きっと明日もすばらしい | TAKの部屋

TAKの部屋

ムラムラくんという、よく分からない人がよく分からないことを書くブログです。

日本の音楽史上、最高の名曲のひとつだと思っている曲がある。

 
ユニコーンが1993年に発表した「すばらしい日々」。
 
その曲のAメロに、こういう歌詞がある。
 
いつの間にか僕らも
若いつもりが歳をとった
 
転職をして1ヶ月弱。37歳という年齢を思い知らされる、そんな日々を送っている。
 
昔からはるか歳上に間違われた俺からすると、外見はそこまで変わっていない気がするし、クリエイティブかつ無責任な職場にいたからか精神的にもそれほど変化したとは、少なくとも本人的には思っていなかった。
 
それでも、すべてが新しい職場というものは、覚悟や予想以上に疲れるものであった。
 
不満があるとか辞めたいとか、そういうものは違うのだけれどね。
 
37歳とはいえ業界未経験の新人だから、時間的にも内容的にも難度の高いものは今のところやっていない。勤務時間だって編集時代と比べたらはるかに短い。
 
それでも気が張っているからか、ものすごく疲れている。主に精神面が。
 
夜10時ともなれば眠くなり、11時を迎える前に寝落ちする。そんな日々を送っている。
 
体力の衰えを痛感するばかりだ。
 
業務的にもそうだ。
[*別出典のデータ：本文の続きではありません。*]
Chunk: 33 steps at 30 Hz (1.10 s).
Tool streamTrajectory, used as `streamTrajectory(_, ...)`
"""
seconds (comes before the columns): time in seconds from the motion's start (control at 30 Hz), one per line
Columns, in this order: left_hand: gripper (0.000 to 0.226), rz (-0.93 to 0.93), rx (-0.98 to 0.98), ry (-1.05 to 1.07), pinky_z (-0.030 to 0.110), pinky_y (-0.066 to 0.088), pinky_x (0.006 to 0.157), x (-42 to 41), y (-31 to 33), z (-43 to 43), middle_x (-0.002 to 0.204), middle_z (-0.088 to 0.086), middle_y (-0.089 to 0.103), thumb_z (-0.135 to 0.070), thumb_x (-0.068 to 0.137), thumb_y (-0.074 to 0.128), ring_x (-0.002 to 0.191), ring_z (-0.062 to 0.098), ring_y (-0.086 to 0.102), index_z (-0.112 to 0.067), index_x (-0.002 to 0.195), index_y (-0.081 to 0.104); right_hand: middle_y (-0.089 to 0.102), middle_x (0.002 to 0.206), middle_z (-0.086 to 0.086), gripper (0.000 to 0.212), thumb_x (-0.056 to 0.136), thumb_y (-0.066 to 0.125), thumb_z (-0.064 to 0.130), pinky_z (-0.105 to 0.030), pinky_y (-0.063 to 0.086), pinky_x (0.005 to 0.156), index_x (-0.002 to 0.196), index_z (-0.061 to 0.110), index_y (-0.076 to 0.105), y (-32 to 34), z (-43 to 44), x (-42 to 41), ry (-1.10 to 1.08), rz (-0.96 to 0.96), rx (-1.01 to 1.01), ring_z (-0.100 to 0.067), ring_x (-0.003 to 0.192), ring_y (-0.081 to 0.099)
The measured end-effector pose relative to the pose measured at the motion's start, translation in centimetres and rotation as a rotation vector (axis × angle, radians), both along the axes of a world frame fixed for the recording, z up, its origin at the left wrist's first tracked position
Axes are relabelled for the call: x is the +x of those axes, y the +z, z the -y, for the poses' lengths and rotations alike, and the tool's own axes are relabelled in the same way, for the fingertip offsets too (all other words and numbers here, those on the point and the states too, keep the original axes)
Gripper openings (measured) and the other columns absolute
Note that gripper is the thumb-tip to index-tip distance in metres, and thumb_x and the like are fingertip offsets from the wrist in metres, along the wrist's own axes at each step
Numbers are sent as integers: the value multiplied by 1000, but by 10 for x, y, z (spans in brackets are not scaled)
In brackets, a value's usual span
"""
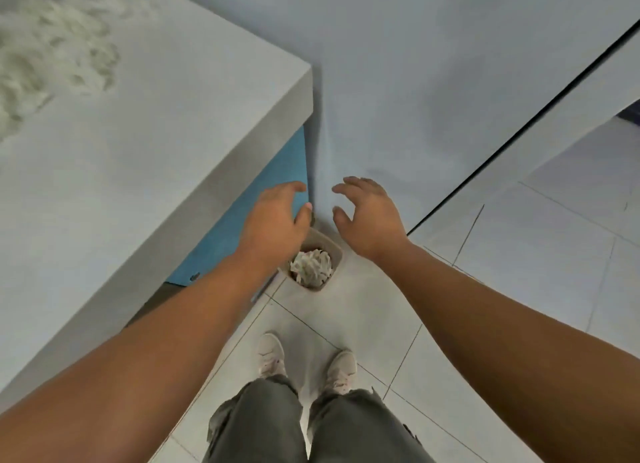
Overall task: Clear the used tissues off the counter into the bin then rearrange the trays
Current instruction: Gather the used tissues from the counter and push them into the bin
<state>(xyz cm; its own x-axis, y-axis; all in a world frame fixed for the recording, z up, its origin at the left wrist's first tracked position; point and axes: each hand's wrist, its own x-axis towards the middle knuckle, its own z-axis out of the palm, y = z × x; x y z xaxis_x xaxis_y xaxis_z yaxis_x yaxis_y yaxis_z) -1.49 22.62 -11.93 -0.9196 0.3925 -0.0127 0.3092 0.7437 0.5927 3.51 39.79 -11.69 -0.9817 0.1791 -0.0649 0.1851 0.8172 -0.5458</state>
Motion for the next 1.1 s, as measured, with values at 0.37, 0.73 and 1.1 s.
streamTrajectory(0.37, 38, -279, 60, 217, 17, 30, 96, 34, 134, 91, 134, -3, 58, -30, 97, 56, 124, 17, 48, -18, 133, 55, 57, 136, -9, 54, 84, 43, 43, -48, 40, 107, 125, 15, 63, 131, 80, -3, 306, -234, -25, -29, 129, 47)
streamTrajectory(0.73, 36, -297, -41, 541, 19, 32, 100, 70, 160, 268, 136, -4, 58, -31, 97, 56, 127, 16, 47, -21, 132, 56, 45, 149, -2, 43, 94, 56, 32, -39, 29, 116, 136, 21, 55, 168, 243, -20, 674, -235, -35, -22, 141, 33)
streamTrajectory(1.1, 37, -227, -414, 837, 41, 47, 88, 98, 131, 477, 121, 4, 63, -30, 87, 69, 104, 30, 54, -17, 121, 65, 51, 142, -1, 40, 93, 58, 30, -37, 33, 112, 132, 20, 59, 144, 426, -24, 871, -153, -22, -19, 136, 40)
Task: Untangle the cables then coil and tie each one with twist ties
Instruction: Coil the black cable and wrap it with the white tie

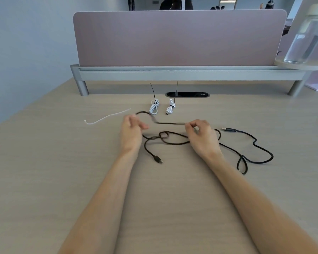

できる・できないとは別の次元として、柔軟性がないなぁ、そんな感想を毎日持っている。
 
周りには覚えるのが早いと言ってもらえるが、それは過去の経験で誤魔化しているだけ。別業の経験を流用しているだけ。
 
中身の伴わない「誤魔化し」だから、スタートダッシュはよくてもすぐに貯金を使い果たすだろう。そのあと、どういう評価をされるのか、少し怖いと思っている。
 
そんなことより。
 
普通に過ごしているつもりなのに心も身体も疲れていて、早い時間に体力が尽きてしまう。この感触、どこかで味わったことがある。そんな気がずっとしていた。そして、思い出した。
 
そうだ。1997年末~1998年始にかけて、初めて長期のホームステイをした時に味わったんだ。
 
同じアイルランドでの生活でも、日本人学校での寮生活とホームステイは大きく違った。当たり前だが飛び交う言葉はすべて英語だし、生活サイクルもアイルランド風のそれだ。
 
とても優しいアイルランド人の気性のおかげで生活に不自由はなかったし、ホームステイをやめたいなんて考えなかったが、それとは別次元でものすごく疲れていた。
 
当時はそれなりの英語力があったと思うけど、それでも
 
●英語で話しかけられる
●その英語の意味を把握する
●そして対応する言葉を英語で返す
●「会話」だからそれを瞬時にこなす
 
こんなことをずっと繰り返していれば、そりゃあ疲れるだろう。
 
あの頃も不思議と夜10時過ぎには眠くなっていたものだ。
 
ただ、結局のところそういう経験が過去にあるから、今普通に生きていけるのかもしれない。
 
だって17歳で外国で、それでも楽しく生きられたんだ。37歳という大人でしかも日本なのに、この状況で楽しく生きられないのだとしたら、それは俺自身が劣化(老化)したということ、そしてそれを認めることになってしまう気がする。
 
もしかしたら既に劣化しているかもしれないが、まだ俺は認めていない。抗うだけの気持ちは残っている。
 
仕事を辞めることを決めた時に周りの仲間に言われた。
 
「勇気、ありますね」
 
でも俺としては、16でアイルランドに行くという選択をしたあの時以上に勇気を試されるシチュエーションは、きっと人生でもうないと思っている。
 
あの時。具体的には、1997年5月25日。
 
親と別れ成田空港の出国ゲートをくぐったあのタイミング以上に心細くなることは、もう、ない。
 
あれは俺にとって人生最高の経験だった。
 
「普段なら絶対にやらないこと」をすること。それが経験だ。
 
経験を得るということは
●人生が変わる
もしくは
●人生の選択肢が増える
そのどちらかが付随してくるものだと思っている。
 
俺は幸いなことに周りのみんなのおかげで、たくさんの経験を積ませてもらった。だからね、大丈夫。
 
来週からは大阪暮らしだ。
 
心構えとしては、ただひとつ。
 
楽しく暮らそう。楽しく酒を飲もう。
 
それが俺なりの「すばらしい日々」だから。